## Task brief
Search the data for the word "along" and copy every line where it occurs.

- - - - -

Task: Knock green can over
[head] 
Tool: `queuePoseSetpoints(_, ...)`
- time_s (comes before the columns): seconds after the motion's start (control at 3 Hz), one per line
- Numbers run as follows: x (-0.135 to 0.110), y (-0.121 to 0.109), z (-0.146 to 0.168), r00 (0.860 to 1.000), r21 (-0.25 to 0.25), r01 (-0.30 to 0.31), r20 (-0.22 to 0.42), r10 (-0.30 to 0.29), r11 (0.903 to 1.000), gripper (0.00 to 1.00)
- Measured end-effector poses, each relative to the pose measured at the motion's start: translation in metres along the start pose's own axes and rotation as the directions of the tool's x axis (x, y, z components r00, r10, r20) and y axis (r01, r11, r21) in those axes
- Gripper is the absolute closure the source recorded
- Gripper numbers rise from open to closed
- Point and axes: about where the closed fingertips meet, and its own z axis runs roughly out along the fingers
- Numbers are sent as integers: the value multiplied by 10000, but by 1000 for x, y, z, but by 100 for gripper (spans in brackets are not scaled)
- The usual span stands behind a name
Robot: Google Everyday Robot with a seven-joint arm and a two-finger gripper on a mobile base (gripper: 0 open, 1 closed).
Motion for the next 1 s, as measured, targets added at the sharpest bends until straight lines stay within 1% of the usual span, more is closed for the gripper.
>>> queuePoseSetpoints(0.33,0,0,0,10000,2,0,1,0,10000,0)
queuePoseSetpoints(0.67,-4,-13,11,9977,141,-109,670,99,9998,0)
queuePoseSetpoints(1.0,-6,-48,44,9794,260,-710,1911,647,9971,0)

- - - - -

## Result
- Measured end-effector poses, each relative to the pose measured at the motion's start: translation in metres along the start pose's own axes and rotation as the directions of the tool's x axis (x, y, z components r00, r10, r20) and y axis (r01, r11, r21) in those axes
- Point and axes: about where the closed fingertips meet, and its own z axis runs roughly out along the fingers

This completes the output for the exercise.